Been thinking a lot about risk and return these days.

Even started skimming through Fama’s old book “Foundations of Finance.” The book is available for free:

Fama has some interesting charts and ideas regarding the statistics of monthly stock returns.

I went ahead and build a simple chart of the realized monthly return distribution for the S&P 500 from Jan 1927 through May 2014. (blue)

I also ran a simulation for 15,000 trials that are normally distributed with a mean of 94bps and a standard deviation of 5.53% (the actual values for monthly returns during the sample period).

The results are hypothetical results and are NOT an indicator of future results and do NOT represent returns that any investor actually attained.

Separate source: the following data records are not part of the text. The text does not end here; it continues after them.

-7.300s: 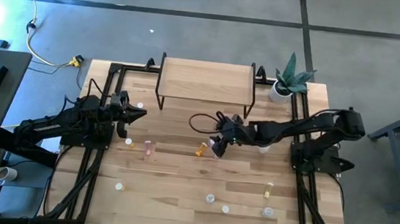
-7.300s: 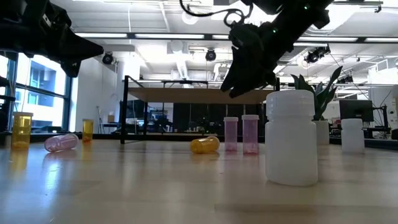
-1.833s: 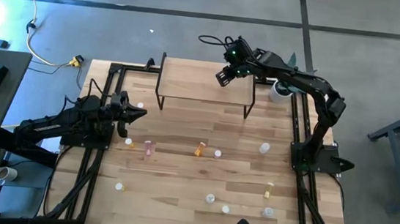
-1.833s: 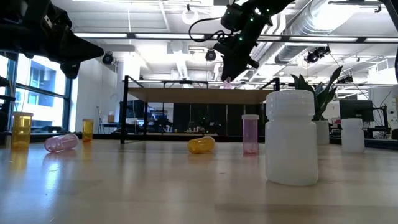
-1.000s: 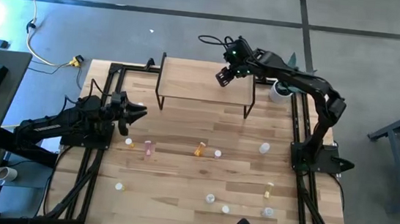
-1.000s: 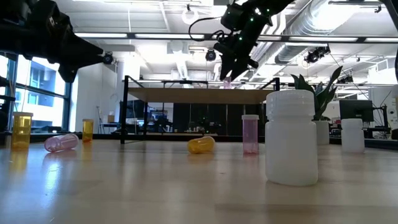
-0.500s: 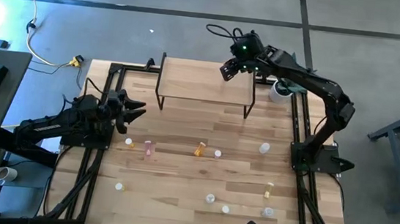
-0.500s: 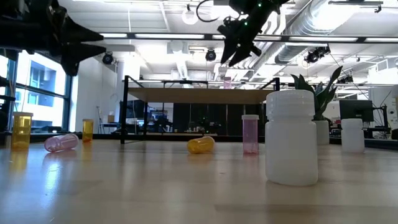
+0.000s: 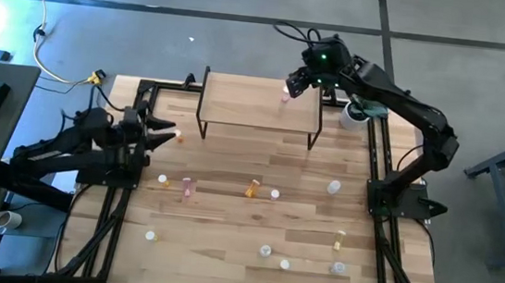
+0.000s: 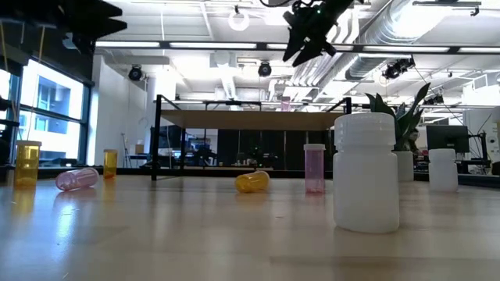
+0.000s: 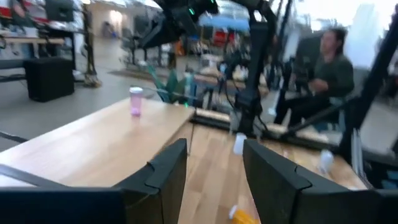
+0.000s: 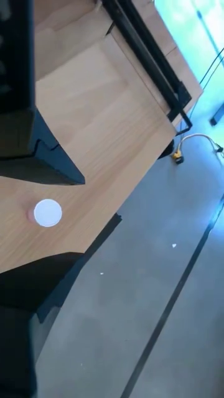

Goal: Pick and place medicine bottles onto shelf by color
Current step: Put the bottom left orange pill bottle on the shelf

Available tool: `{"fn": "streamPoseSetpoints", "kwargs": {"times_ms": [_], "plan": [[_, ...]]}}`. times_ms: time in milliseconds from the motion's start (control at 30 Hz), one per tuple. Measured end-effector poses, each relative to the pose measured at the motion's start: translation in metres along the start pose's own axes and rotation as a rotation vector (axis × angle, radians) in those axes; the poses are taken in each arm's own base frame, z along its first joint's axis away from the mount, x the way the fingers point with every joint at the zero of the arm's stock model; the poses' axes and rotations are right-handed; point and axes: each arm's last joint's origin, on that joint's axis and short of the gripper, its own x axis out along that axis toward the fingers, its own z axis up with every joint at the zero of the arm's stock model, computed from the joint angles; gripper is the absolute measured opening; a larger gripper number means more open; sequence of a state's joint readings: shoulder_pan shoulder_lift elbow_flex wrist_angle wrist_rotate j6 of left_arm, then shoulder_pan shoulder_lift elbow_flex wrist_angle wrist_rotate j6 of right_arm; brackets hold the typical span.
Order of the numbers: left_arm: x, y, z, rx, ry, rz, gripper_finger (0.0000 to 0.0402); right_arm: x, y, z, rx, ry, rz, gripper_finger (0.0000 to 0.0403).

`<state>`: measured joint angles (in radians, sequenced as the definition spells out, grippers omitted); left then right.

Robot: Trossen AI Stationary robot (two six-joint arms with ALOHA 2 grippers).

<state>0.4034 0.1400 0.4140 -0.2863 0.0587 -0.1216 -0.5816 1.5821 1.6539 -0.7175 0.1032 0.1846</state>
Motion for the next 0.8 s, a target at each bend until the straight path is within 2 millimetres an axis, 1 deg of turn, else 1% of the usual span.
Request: {"fn": "streamPoseSetpoints", "kwargs": {"times_ms": [233, 300, 400, 500, 633, 800], "plan": [[0.009, -0.005, 0.024, -0.018, 0.128, -0.086, 0.0143, -0.003, 0.002, 0.000, -0.005, 0.001, 0.008, 0.0179], [0.012, -0.007, 0.029, -0.029, 0.141, -0.132, 0.0141, -0.003, 0.002, 0.000, -0.006, 0.001, 0.009, 0.0179], [0.017, -0.009, 0.034, -0.101, 0.138, -0.176, 0.0140, -0.003, 0.002, -0.001, -0.006, 0.003, 0.009, 0.0179], [0.018, -0.009, 0.035, -0.189, 0.136, -0.172, 0.0142, -0.003, 0.002, -0.001, -0.019, 0.009, 0.010, 0.0179], [0.021, -0.009, 0.034, -0.224, 0.156, -0.165, 0.0142, -0.003, 0.002, -0.001, -0.059, 0.009, 0.010, 0.0179], [0.027, -0.008, 0.032, -0.313, 0.190, -0.149, 0.0139, -0.003, 0.002, -0.003, -0.095, 0.025, 0.008, 0.0179]]}}
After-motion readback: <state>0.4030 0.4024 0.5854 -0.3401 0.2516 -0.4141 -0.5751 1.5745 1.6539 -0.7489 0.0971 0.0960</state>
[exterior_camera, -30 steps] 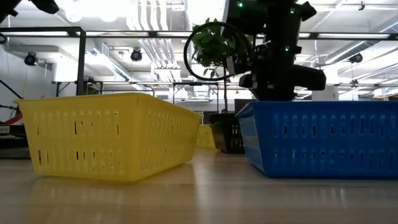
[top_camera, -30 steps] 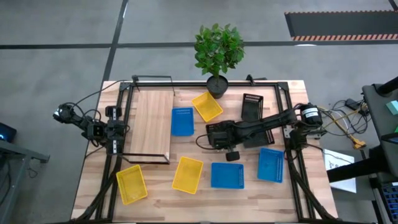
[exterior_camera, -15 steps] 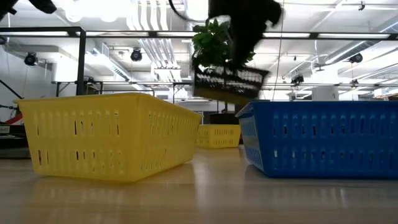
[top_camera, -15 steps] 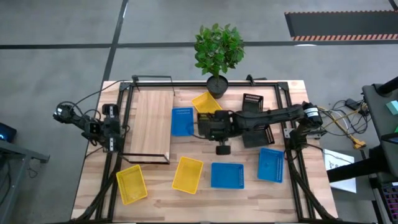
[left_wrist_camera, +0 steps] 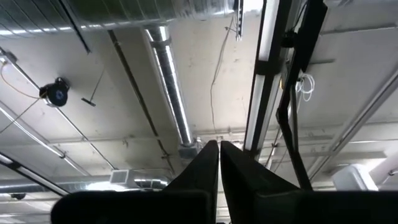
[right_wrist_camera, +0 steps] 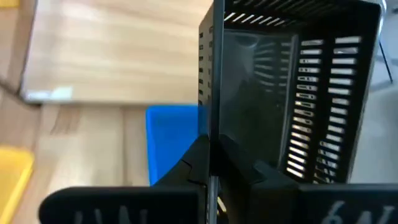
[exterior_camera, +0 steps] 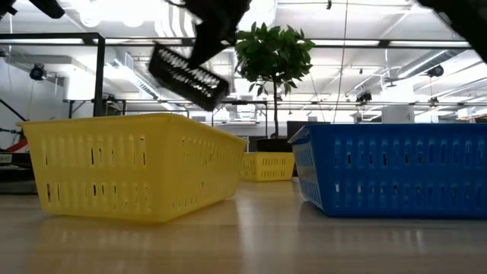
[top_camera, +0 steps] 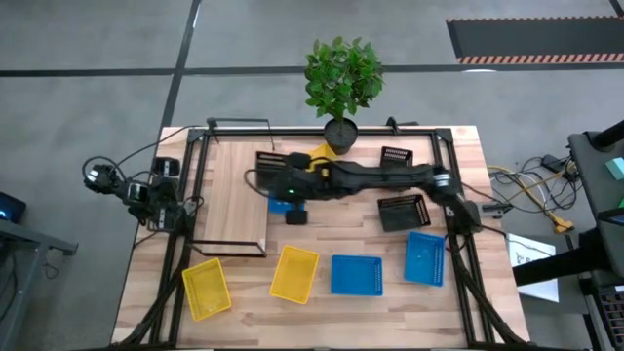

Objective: Stack baskets on shelf by color
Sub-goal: Put the bottom left black basket on the shelf

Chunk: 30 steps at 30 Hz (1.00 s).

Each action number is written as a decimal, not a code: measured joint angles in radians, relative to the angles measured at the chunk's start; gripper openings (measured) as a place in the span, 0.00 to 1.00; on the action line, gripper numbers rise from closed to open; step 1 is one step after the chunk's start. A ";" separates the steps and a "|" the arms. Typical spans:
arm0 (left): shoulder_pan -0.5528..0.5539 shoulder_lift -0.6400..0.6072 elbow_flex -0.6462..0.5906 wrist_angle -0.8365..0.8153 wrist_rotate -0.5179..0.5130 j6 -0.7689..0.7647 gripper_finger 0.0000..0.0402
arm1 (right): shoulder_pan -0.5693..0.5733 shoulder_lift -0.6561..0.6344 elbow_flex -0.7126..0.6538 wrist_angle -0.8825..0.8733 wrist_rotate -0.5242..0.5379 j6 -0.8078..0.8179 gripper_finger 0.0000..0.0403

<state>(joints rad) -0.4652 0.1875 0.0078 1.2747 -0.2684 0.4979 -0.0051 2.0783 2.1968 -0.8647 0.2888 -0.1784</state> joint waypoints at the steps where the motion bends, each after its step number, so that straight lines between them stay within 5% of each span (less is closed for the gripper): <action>1: 0.000 0.000 0.000 0.000 0.000 -0.009 0.00 | -0.008 0.034 0.046 -0.002 -0.001 -0.010 0.03; 4: 0.000 0.000 0.000 0.000 0.000 -0.022 0.00 | -0.039 0.123 0.162 -0.013 0.001 -0.019 0.03; 30: 0.000 -0.005 0.000 0.000 0.001 -0.020 0.00 | -0.177 0.314 0.082 0.569 -0.114 -0.076 0.03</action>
<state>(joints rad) -0.4651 0.1825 0.0078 1.2751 -0.2673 0.4778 -0.1823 2.3924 2.2784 -0.2962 0.1749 -0.2542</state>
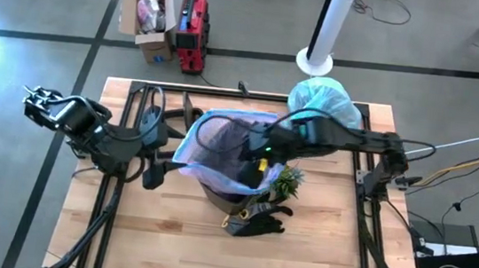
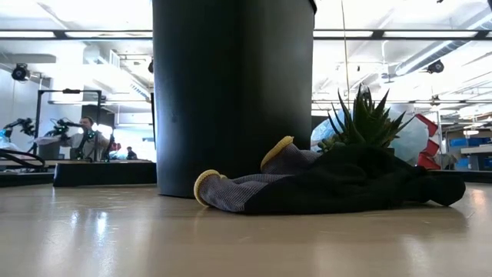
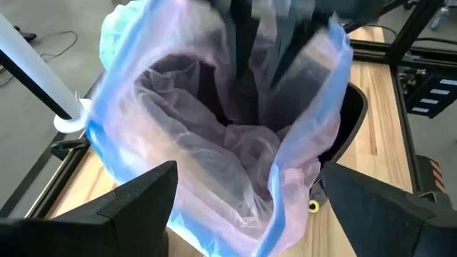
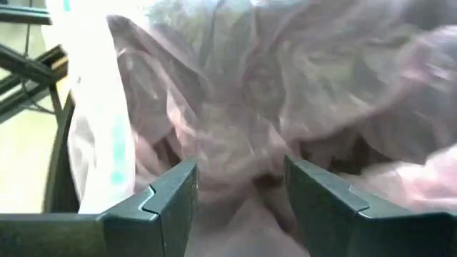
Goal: Place trash/remove bag and relplace
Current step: Insert the trash bag into the trash bin
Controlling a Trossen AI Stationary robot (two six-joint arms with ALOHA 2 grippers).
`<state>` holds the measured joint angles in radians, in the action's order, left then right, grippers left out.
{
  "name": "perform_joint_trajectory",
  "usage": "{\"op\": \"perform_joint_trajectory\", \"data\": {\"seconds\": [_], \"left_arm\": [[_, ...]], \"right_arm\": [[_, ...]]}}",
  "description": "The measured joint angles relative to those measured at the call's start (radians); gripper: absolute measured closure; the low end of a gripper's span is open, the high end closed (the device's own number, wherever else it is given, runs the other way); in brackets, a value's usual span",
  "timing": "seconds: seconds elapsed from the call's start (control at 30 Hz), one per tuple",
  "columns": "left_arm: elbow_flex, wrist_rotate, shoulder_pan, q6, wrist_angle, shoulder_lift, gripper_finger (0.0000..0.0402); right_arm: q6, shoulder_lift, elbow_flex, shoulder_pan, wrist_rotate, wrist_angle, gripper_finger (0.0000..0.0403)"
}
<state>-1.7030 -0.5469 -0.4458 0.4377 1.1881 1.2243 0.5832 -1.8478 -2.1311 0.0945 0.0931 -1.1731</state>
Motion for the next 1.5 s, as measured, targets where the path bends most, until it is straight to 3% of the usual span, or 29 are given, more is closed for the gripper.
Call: {"op": "perform_joint_trajectory", "data": {"seconds": [0.27,0.57,0.87,1.23,1.33,1.5], "left_arm": [[0.043,0.011,0.0,0.003,-0.044,-0.002,0.0068],[0.043,0.01,0.0,0.016,-0.056,0.001,0.0068],[0.086,0.014,0.0,0.025,-0.14,0.004,0.0068],[0.198,0.063,0.0,0.04,-0.281,0.008,0.0068],[0.229,0.071,0.0,0.047,-0.312,0.007,0.0068],[0.279,0.153,-0.003,0.054,-0.407,0.01,0.0068]], "right_arm": [[0.002,0.125,-0.002,0.033,-0.015,-0.062,0.0211],[-0.161,0.11,0.037,0.056,0.068,-0.074,0.0211],[-0.297,0.017,0.097,0.056,0.065,0.047,0.021],[-0.374,0.086,0.093,0.056,0.06,0.248,0.021],[-0.375,0.113,0.093,0.056,0.098,0.276,0.021],[-0.345,0.165,0.093,0.053,0.249,0.263,0.021]]}}
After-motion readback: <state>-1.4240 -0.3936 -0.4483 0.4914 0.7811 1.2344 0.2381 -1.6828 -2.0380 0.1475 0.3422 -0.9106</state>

Indexes are unmanaged, do not reflect management or trading fees, and one cannot invest directly in an index. Additional information regarding the construction of these results is available upon request.

The results are hypothetical results and are NOT an indicator of future results and do NOT represent returns that any investor actually attained. Indexes are unmanaged, do not reflect management or trading fees, and one cannot invest directly in an index. Additional information regarding the construction of these results is available upon request.

Typically, we’ve heard that monthly stock returns have “fat tails.” This statement is a bit misleading.

Based on the chart above the data provide the following conclusions:

  • Realized stock returns have one fat tail (the low return tail).
  • Realized stock returns are skewed to the right (negative skew).

To summarize, stock returns don’t necessarily have “fat tails,” rather, stock returns have one fat tail and negative skew…a bit different.

Does this jive with findings from others? The result surprised me a bit…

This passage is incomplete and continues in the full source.